● **PROBLEM DETAILS**: Word for word, restate every entry shown below.

(Stored data)
BEGIN

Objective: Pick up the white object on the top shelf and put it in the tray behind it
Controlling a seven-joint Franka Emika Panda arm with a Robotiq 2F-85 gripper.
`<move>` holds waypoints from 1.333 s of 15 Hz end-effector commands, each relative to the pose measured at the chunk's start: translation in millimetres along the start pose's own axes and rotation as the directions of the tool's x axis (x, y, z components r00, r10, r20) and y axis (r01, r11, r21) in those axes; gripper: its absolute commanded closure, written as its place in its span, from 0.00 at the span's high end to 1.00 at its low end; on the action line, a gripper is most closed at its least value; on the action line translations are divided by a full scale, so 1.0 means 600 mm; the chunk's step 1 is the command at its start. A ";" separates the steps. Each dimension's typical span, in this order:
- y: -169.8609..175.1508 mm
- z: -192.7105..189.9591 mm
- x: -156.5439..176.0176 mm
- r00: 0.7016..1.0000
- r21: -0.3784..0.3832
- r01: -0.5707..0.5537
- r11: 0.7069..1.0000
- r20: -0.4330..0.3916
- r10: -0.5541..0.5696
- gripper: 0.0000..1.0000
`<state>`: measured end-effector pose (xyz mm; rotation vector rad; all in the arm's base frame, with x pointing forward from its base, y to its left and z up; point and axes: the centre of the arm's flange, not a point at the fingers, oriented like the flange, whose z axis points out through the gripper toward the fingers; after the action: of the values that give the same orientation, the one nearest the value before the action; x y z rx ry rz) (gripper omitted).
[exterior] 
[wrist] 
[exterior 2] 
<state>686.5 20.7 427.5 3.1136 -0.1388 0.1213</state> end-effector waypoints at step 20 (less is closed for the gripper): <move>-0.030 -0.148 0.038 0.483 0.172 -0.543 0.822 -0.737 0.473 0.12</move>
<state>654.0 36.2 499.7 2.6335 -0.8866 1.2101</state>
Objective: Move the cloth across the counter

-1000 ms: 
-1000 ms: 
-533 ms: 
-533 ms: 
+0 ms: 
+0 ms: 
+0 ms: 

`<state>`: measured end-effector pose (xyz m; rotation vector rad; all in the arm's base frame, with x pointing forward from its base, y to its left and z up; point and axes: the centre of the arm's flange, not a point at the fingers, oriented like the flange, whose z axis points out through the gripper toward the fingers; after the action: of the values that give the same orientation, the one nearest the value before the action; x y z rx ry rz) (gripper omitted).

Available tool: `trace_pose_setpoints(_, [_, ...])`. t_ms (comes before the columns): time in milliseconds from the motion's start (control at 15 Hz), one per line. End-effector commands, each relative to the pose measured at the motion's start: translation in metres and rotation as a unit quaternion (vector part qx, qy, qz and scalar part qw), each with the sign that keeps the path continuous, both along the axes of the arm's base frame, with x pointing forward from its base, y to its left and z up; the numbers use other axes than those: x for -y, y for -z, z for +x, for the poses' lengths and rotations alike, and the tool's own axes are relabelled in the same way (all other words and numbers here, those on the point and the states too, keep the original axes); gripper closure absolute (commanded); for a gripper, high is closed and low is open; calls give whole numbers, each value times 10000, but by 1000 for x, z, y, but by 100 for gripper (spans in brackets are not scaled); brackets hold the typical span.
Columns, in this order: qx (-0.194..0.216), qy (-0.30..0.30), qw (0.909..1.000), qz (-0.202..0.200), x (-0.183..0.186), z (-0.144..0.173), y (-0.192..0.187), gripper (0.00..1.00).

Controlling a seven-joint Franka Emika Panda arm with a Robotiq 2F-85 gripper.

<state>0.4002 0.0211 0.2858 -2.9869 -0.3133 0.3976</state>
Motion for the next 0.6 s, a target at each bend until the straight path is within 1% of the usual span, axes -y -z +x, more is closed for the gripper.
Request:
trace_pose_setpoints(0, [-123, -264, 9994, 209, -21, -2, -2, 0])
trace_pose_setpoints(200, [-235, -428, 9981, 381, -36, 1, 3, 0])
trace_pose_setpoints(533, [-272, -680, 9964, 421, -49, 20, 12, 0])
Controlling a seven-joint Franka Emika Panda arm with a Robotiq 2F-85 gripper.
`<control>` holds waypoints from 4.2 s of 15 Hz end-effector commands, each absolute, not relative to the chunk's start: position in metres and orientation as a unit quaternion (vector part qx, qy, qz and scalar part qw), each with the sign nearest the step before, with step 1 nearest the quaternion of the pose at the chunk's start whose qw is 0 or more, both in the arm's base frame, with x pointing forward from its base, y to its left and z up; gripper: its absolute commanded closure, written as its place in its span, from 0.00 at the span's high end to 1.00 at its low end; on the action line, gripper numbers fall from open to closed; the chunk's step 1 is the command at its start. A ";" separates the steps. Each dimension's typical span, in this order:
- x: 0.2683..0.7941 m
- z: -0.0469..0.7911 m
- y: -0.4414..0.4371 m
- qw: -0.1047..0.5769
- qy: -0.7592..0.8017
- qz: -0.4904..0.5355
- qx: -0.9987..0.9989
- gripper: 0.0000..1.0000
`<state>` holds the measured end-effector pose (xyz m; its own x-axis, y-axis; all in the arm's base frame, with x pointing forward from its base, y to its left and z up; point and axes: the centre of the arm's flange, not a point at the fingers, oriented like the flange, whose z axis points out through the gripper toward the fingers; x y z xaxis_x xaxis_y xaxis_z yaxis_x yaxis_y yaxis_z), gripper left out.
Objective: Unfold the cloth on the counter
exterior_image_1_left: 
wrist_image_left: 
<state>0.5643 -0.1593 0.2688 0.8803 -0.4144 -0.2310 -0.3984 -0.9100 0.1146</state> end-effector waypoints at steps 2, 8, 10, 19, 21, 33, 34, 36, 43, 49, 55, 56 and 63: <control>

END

● **OUTPUT FOR THIS EXERCISE**:
Objective: Pick up the white object on the top shelf and put it in the tray behind it
Controlling a seven-joint Franka Emika Panda arm with a Robotiq 2F-85 gripper.
`<move>` holds waypoints from 1.333 s of 15 Hz end-effector commands, each relative to the pose measured at the chunk's start: translation in millimetres along the start pose's own axes and rotation as the directions of the tool's x axis (x, y, z components r00, r10, r20) and y axis (r01, r11, r21) in those axes; gripper: its absolute commanded closure, written as its place in its span, from 0.00 at the span's high end to 1.00 at its low end; on the action line, a gripper is most closed at its least value; on the action line translations are divided by a full scale, so 1.0 means 600 mm; the chunk's step 1 is the command at its start. A ";" separates the steps. Each dimension's typical span, in this order:
- y: -169.8609..175.1508 mm
- z: -192.7105..189.9591 mm
- x: -156.5439..176.0176 mm
- r00: 0.7016..1.0000
- r21: -0.3784..0.3832
- r01: -0.5707..0.5537
- r11: 0.7069..1.0000
- r20: -0.4330..0.3916
- r10: -0.5541..0.5696
- gripper: 0.0000..1.0000
`<state>`: measured end-effector pose (xyz mm; rotation vector rad; all in the arm's base frame, with x pointing forward from its base, y to its left and z up; point and axes: the centre of the arm's flange, not a point at the fingers, oriented like the flange, whose z axis points out through the gripper toward the fingers; after the action: of the values that give the same orientation, the one nearest the value before the action; x y z rx ry rz) (gripper omitted).
[exterior] 
[wrist] 
[exterior 2] 
<state>686.5 20.7 427.5 3.1136 -0.1388 0.1213</state> end-effector waypoints at step 20 (less is closed for the gripper): <move>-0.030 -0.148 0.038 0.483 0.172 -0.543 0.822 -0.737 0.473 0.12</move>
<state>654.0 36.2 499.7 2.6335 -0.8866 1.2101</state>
Objective: Move the cloth across the counter

-1000 ms: 
-1000 ms: 
-533 ms: 
-533 ms: 
+0 ms: 
+0 ms: 
+0 ms: 

`<state>`: measured end-effector pose (xyz m; rotation vector rad; all in the arm's base frame, with x pointing forward from its base, y to its left and z up; point and axes: the centre of the arm's flange, not a point at the fingers, oriented like the flange, whose z axis points out through the gripper toward the fingers; after the action: of the values that give the same orientation, the one nearest the value before the action; x y z rx ry rz) (gripper omitted).

Available tool: `trace_pose_setpoints(_, [_, ...])`. t_ms (comes before the columns): time in milliseconds from the motion's start (control at 15 Hz), one per line. End-effector commands, each relative to the pose measured at the motion's start: translation in metres and rotation as a unit quaternion (vector part qx, qy, qz and scalar part qw), each with the sign that keeps the path continuous, both along the axes of the arm's base frame, with x pointing forward from its base, y to its left and z up; the numbers use other axes than those: x for -y, y for -z, z for +x, for the poses' lengths and rotations alike, and the tool's own axes are relabelled in the same way (all other words and numbers here, those on the point and the states too, keep the original axes); gripper closure absolute (commanded); for a gripper, high is closed and low is open; calls give whole numbers, each value times 10000, but by 1000 for x, z, y, but by 100 for gripper (spans in brackets are not scaled); brackets hold the typical span.
Columns, in this order: qx (-0.194..0.216), qy (-0.30..0.30), qw (0.909..1.000), qz (-0.202..0.200), x (-0.183..0.186), z (-0.144..0.173), y (-0.192..0.187), gripper (0.00..1.00).

Controlling a seven-joint Franka Emika Panda arm with a Robotiq 2F-85 gripper.

<state>0.4002 0.0211 0.2858 -2.9869 -0.3133 0.3976</state>
Motion for the next 0.6 s, a target at each bend until the straight path is within 1% of the usual span, axes -y -z +x, more is closed for the gripper.
Request:
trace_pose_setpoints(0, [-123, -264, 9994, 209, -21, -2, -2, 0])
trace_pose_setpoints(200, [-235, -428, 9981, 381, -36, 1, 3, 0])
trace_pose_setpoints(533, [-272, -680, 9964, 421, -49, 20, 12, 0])
Controlling a seven-joint Franka Emika Panda arm with a Robotiq 2F-85 gripper.
`<control>` holds waypoints from 4.2 s of 15 Hz end-effector commands, each absolute, not relative to the chunk's start: position in metres and orientation as a unit quaternion (vector part qx, qy, qz and scalar part qw), each with the sign nearest the step before, with step 1 nearest the quaternion of the pose at the chunk's start whose qw is 0 or more, both in the arm's base frame, with x pointing forward from its base, y to its left and z up; gripper: its absolute commanded closure, written as its place in its span, from 0.00 at the span's high end to 1.00 at its low end; on the action line, gripper numbers fall from open to closed; the chunk's step 1 is the command at its start. A ";" separates the steps. Each dimension's typical span, in this order:
- x: 0.2683..0.7941 m
- z: -0.0469..0.7911 m
- y: -0.4414..0.4371 m
- qw: -0.1047..0.5769
- qy: -0.7592..0.8017
- qz: -0.4904..0.5355
- qx: -0.9987..0.9989
- gripper: 0.0000..1.0000
`<state>` holds the measured end-effector pose (xyz m; its own x-axis, y-axis; all in the arm's base frame, with x pointing forward from its base, y to its left and z up; point and axes: the centre of the arm's flange, not a point at the fingers, oriented like the flange, whose z axis points out through the gripper toward the fingers; x y z xaxis_x xaxis_y xaxis_z yaxis_x yaxis_y yaxis_z), gripper left out.
Objective: Unfold the cloth on the counter
exterior_image_1_left: 
wrist_image_left: 
<state>0.5643 -0.1593 0.2688 0.8803 -0.4144 -0.2310 -0.3984 -0.9100 0.1146</state> end-effector waypoints at steps 2, 8, 10, 19, 21, 33, 34, 36, 43, 49, 55, 56 and 63: <control>

No further output is expected for this exercise.